"Salamba" means Supported, "Bhujang" means Cobra in Sanskrit and "asana" is of course a pose. This asana is extremely easy to perform and is one of the choices as a beginner's pose. Now this pose is considered to be the best for improving blood circulation.
The main task of the circulatory system is to supply oxygen to all the tissues of the body. It is directly or indirectly related to all the major problems like heart attack, blood pressure, lung disease and what not.
It is very important for all the arteries and veins to function properly in the body without any blockage to the heart.
All of you must have seen a water pipe being burst because of various blockages and we are able to complaint about the same to the department.
But, have you thought about your own body and what is going on inside? You are just unaware of such happenings and take your internal system for granted.
Just WAKE up and analyse what is happening inside you and instead of burning holes in your own pocket, start burning your energy in Yoga, which is useful in the long run.
We are discussing about the benefits of Salamba Bhujangasana, which is related to other effects as well.
Step-By-Step Procedure To Perform The Asana
1. Lie down on your stomach, while keeping your toes absolutely flat on the ground, with your forehead straight.
2. Make sure your legs are close to each other and your heels and feet should touch one another.
3. Keep your palms on the ground, by taking the support of your elbows.
4. Now inhale. Gradually, lift your head up along with chest and abdomen by balancing yourself. Imagine what kids do when they just start learning to twist.
5. Observe your breathing and be calm. You have to curve your spine a bit.
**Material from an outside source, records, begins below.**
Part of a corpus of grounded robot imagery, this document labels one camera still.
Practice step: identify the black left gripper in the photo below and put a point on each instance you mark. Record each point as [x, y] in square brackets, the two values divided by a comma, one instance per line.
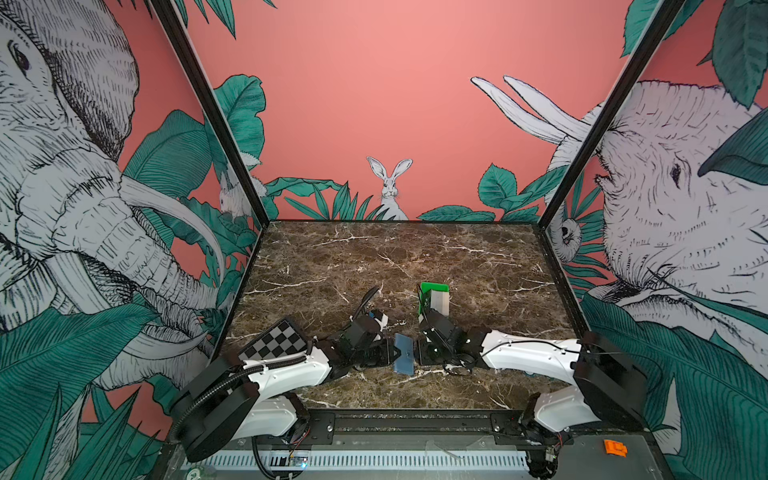
[387, 345]

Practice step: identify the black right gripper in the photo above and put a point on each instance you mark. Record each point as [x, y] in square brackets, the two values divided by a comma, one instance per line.
[422, 346]

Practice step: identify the blue leather card holder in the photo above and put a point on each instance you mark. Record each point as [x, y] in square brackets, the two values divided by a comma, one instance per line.
[405, 363]

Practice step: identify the green plastic card tray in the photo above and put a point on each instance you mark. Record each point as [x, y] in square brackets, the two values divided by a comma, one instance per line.
[424, 295]

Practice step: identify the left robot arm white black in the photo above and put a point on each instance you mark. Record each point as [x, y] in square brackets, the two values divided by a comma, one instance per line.
[233, 398]

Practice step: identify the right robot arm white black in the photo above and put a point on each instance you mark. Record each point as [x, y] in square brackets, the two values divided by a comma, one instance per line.
[603, 383]

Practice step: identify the black white checkerboard plate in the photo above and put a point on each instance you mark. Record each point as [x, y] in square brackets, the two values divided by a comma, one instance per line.
[283, 338]

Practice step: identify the green lit circuit board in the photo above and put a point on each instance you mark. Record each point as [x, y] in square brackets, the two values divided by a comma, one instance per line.
[299, 462]

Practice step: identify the orange connector clip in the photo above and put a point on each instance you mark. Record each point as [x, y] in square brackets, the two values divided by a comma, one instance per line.
[615, 448]

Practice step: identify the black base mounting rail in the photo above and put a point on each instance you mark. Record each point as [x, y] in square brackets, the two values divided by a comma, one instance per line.
[284, 422]

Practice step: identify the white slotted cable duct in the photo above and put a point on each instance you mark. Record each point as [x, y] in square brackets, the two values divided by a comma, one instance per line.
[392, 460]

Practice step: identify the black left frame post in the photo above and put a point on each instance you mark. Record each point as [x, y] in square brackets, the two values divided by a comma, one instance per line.
[175, 31]

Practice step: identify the black frame post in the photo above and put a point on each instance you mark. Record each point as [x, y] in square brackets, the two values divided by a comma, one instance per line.
[175, 31]
[658, 25]

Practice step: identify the black right frame post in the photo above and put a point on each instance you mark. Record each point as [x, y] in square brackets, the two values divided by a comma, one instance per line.
[658, 25]
Maybe in the beginning, you may feel a bit uncomfortable. But once you relax after this pose, you can't imagine the relief you will get.
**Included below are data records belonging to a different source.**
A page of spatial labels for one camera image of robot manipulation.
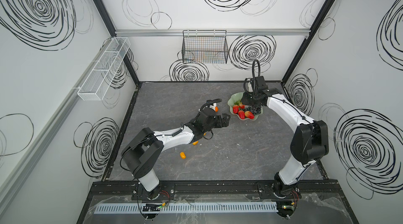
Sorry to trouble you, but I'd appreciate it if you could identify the light green wavy fruit bowl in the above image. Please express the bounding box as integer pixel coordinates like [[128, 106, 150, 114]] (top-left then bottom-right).
[[227, 92, 263, 121]]

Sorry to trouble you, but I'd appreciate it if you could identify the dark fake grape bunch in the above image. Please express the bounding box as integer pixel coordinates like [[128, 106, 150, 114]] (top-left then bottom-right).
[[245, 106, 261, 115]]

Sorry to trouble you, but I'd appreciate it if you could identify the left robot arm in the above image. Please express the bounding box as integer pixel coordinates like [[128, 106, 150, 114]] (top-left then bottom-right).
[[121, 106, 230, 198]]

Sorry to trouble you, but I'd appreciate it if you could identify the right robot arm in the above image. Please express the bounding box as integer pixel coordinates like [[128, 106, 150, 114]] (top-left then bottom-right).
[[241, 76, 329, 198]]

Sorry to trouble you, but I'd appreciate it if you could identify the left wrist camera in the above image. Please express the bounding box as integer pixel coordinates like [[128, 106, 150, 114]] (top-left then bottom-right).
[[209, 103, 217, 111]]

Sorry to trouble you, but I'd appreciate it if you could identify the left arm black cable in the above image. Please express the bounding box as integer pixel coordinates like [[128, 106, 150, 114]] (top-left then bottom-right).
[[199, 98, 222, 140]]

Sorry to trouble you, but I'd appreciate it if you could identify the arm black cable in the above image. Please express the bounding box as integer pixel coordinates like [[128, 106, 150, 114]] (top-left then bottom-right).
[[243, 59, 262, 99], [199, 98, 222, 140]]

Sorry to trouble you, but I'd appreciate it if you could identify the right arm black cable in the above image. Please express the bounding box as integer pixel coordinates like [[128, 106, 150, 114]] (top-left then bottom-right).
[[243, 59, 262, 99]]

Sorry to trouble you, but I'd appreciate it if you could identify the black wire wall basket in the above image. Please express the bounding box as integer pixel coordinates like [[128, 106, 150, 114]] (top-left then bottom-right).
[[181, 30, 229, 64]]

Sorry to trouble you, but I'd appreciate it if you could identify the white slotted cable duct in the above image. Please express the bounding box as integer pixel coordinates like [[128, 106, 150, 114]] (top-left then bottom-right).
[[93, 202, 278, 214]]

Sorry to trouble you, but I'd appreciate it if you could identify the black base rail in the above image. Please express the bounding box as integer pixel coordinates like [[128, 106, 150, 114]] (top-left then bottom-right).
[[89, 179, 341, 201]]

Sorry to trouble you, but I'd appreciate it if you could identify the white mesh wall shelf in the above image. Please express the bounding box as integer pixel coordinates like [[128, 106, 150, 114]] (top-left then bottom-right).
[[78, 37, 130, 101]]

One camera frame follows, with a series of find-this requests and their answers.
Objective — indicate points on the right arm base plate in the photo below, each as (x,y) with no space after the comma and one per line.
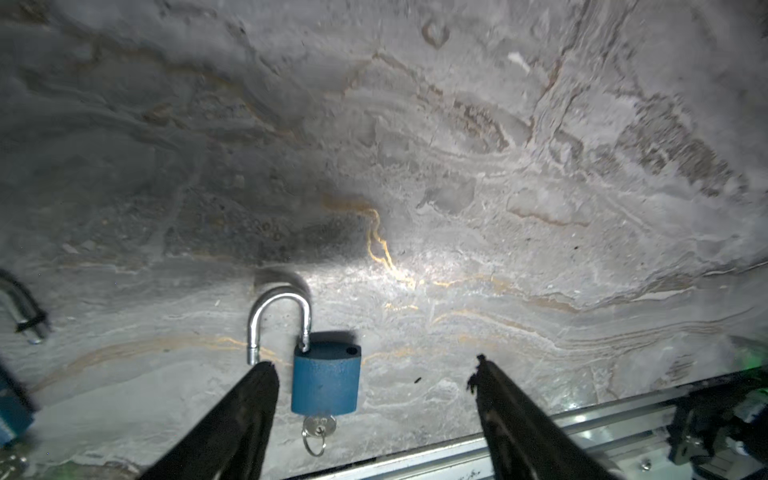
(720,428)

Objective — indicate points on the blue padlock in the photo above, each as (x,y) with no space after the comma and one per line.
(326,373)
(31,321)

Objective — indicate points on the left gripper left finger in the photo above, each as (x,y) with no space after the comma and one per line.
(230,441)

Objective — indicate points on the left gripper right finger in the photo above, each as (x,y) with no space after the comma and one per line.
(524,443)

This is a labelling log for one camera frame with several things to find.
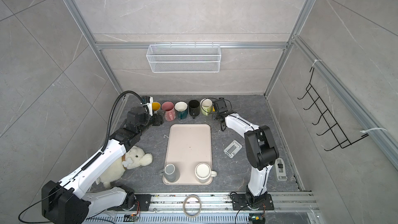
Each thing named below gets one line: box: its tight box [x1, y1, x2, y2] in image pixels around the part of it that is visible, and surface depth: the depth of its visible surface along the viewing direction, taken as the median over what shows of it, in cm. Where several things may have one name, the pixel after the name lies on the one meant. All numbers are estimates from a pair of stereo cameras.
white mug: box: [194, 162, 218, 184], surface depth 78 cm
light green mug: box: [200, 98, 213, 117], surface depth 103 cm
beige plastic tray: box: [162, 123, 213, 186], surface depth 93 cm
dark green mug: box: [174, 100, 189, 120], surface depth 102 cm
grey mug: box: [164, 163, 181, 182], surface depth 76 cm
6. In the entire pose, you just need to ensure one thing that your feet should be close to one another, like in the beginning.
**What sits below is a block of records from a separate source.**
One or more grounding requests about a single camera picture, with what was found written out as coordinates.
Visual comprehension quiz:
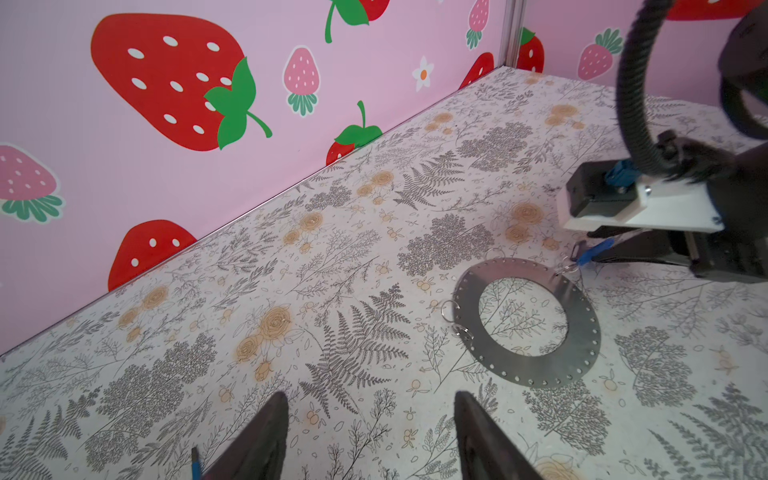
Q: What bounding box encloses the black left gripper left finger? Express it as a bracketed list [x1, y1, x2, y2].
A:
[200, 391, 289, 480]

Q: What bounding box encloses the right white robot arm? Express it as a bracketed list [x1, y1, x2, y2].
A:
[558, 1, 767, 283]

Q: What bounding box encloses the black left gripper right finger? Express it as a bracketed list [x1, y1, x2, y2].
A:
[454, 391, 543, 480]

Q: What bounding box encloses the blue headed key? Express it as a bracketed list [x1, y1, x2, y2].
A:
[575, 238, 615, 267]

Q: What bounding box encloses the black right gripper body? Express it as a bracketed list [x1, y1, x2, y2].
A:
[685, 142, 767, 283]

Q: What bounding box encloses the silver frame post right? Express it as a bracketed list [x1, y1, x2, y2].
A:
[499, 0, 527, 67]

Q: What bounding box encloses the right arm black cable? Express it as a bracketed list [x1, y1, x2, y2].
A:
[614, 0, 739, 181]

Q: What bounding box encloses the large silver keyring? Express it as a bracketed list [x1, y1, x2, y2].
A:
[448, 257, 601, 389]

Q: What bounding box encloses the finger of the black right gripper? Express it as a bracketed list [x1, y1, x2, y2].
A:
[593, 230, 690, 267]

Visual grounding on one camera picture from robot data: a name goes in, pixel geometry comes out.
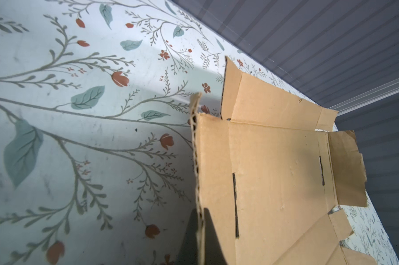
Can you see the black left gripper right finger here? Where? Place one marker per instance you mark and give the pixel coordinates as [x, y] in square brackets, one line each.
[213, 251]

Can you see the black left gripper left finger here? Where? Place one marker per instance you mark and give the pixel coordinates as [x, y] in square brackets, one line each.
[188, 254]

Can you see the brown cardboard box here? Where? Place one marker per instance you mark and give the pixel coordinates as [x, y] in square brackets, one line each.
[275, 177]

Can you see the aluminium enclosure frame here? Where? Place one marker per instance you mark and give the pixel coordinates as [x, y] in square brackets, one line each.
[367, 98]

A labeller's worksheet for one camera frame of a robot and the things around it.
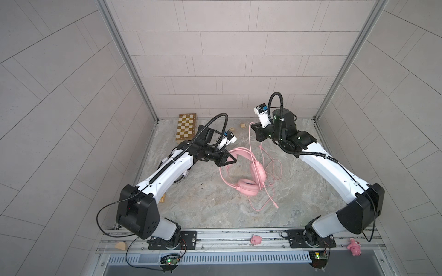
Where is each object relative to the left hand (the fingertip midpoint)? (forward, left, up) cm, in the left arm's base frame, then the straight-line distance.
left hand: (238, 158), depth 73 cm
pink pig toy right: (-30, -47, -17) cm, 58 cm away
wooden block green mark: (+34, +2, -20) cm, 39 cm away
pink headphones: (-11, -4, -4) cm, 12 cm away
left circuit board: (-35, +26, -16) cm, 46 cm away
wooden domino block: (-11, +35, -18) cm, 41 cm away
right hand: (+13, -6, +7) cm, 16 cm away
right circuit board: (-34, -32, -20) cm, 51 cm away
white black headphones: (0, +27, -17) cm, 32 cm away
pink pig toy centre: (-28, -7, -18) cm, 34 cm away
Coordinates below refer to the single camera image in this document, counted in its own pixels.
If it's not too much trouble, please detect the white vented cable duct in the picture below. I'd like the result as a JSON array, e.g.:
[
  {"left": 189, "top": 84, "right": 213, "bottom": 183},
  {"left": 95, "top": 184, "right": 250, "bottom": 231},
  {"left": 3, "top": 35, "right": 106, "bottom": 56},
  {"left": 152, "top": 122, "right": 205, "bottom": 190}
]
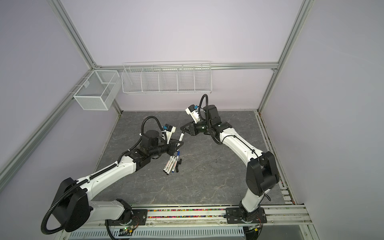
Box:
[{"left": 69, "top": 227, "right": 245, "bottom": 240}]

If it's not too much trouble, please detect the black corrugated left cable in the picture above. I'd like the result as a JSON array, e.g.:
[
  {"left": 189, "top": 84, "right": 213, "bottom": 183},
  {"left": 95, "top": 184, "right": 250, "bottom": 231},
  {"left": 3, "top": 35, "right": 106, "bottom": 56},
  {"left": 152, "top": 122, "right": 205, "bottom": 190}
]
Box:
[{"left": 40, "top": 163, "right": 118, "bottom": 235}]

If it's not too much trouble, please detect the aluminium frame profile left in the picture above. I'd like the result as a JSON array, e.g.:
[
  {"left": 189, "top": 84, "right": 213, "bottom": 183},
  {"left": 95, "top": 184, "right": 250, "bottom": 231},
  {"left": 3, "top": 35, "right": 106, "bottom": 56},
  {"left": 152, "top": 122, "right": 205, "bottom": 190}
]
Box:
[{"left": 0, "top": 0, "right": 122, "bottom": 193}]

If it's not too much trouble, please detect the aluminium frame profile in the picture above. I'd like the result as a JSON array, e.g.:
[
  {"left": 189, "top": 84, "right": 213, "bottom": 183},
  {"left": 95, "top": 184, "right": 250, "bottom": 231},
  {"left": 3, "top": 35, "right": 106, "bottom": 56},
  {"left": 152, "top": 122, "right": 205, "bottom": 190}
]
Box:
[
  {"left": 0, "top": 0, "right": 122, "bottom": 193},
  {"left": 95, "top": 61, "right": 279, "bottom": 71},
  {"left": 257, "top": 0, "right": 315, "bottom": 113}
]

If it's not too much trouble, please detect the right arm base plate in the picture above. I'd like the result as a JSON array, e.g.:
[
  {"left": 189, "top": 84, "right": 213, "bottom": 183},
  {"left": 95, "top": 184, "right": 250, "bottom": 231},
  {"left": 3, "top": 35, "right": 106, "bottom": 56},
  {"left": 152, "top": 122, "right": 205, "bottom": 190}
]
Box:
[{"left": 224, "top": 207, "right": 267, "bottom": 224}]

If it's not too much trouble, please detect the white mesh square basket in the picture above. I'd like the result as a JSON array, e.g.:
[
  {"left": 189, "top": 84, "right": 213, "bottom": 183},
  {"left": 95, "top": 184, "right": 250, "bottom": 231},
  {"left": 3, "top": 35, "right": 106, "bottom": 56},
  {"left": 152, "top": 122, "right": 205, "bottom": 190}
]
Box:
[{"left": 74, "top": 70, "right": 122, "bottom": 111}]

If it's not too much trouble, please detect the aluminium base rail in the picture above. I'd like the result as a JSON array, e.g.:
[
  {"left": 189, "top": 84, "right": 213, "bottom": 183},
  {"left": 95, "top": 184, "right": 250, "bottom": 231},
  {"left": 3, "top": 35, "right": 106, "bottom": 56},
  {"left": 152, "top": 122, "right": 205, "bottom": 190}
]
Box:
[{"left": 64, "top": 201, "right": 313, "bottom": 232}]

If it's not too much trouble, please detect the white wire long basket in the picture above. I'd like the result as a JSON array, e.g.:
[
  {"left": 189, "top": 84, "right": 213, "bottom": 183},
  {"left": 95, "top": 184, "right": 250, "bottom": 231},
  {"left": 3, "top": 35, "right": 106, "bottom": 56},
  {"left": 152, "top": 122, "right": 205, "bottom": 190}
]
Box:
[{"left": 122, "top": 67, "right": 213, "bottom": 94}]

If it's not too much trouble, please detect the blue capped whiteboard marker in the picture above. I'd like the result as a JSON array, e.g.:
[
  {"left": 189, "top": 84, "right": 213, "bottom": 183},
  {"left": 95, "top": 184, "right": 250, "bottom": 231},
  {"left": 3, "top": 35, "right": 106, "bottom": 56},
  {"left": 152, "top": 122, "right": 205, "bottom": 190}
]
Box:
[{"left": 172, "top": 151, "right": 180, "bottom": 173}]

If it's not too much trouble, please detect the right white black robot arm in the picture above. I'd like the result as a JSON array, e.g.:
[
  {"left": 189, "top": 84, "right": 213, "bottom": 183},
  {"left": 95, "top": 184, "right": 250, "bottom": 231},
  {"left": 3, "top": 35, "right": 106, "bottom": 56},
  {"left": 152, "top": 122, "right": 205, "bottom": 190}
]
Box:
[{"left": 181, "top": 105, "right": 280, "bottom": 214}]

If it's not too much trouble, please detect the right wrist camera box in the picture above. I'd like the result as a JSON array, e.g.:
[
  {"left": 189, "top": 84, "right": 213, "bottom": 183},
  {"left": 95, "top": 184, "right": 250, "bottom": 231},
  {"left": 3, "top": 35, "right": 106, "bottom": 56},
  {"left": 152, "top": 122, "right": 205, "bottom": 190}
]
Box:
[{"left": 186, "top": 105, "right": 201, "bottom": 124}]

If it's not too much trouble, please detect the aluminium frame profile back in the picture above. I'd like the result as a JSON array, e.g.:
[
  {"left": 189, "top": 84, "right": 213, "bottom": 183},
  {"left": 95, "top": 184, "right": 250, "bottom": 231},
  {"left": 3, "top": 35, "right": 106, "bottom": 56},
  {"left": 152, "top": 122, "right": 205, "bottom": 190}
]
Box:
[{"left": 95, "top": 61, "right": 279, "bottom": 71}]

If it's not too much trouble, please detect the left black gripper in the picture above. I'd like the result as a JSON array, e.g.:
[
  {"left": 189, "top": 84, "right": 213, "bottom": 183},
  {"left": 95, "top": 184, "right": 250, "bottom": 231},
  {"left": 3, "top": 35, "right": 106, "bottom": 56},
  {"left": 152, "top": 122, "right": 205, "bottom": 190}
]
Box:
[{"left": 148, "top": 136, "right": 183, "bottom": 157}]

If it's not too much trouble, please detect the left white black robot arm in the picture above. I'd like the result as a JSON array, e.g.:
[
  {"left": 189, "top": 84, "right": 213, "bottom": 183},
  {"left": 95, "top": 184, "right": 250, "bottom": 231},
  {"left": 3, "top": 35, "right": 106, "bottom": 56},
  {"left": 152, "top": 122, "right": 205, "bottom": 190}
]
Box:
[{"left": 41, "top": 125, "right": 183, "bottom": 235}]

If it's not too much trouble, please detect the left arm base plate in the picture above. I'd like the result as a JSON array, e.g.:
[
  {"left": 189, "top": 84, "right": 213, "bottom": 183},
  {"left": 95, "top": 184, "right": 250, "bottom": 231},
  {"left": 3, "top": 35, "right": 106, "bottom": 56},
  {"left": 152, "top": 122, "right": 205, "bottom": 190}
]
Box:
[{"left": 107, "top": 209, "right": 148, "bottom": 227}]

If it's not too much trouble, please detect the white marker pen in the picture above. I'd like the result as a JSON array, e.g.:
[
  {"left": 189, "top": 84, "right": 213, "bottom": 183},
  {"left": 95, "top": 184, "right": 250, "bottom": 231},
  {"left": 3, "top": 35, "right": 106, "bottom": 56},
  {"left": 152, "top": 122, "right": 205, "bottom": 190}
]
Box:
[
  {"left": 166, "top": 156, "right": 176, "bottom": 175},
  {"left": 168, "top": 156, "right": 178, "bottom": 174},
  {"left": 179, "top": 132, "right": 185, "bottom": 142},
  {"left": 163, "top": 156, "right": 174, "bottom": 174}
]

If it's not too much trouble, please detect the aluminium frame profile right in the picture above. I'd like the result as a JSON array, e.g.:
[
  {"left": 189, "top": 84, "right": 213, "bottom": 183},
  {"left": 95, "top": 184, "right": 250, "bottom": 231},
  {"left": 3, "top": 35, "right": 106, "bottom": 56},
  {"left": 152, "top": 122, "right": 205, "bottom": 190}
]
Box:
[{"left": 257, "top": 0, "right": 315, "bottom": 113}]
7. Now exhale. Maintain this pose for 60-90 seconds. Then, get back to normal position by bringing your chest down, then your forehead, lastly your arms.
Benefits Of The Asana
• Strengthens the spine
• Helps to stimulate the abdominal organs
• Expands the chest and shoulders
• Improves blood circulation
• Rejuvenates the body
• De-stresses your mind
You shouldn't practice this pose during pregnancy or if you have any kind of a back and abdominal problem.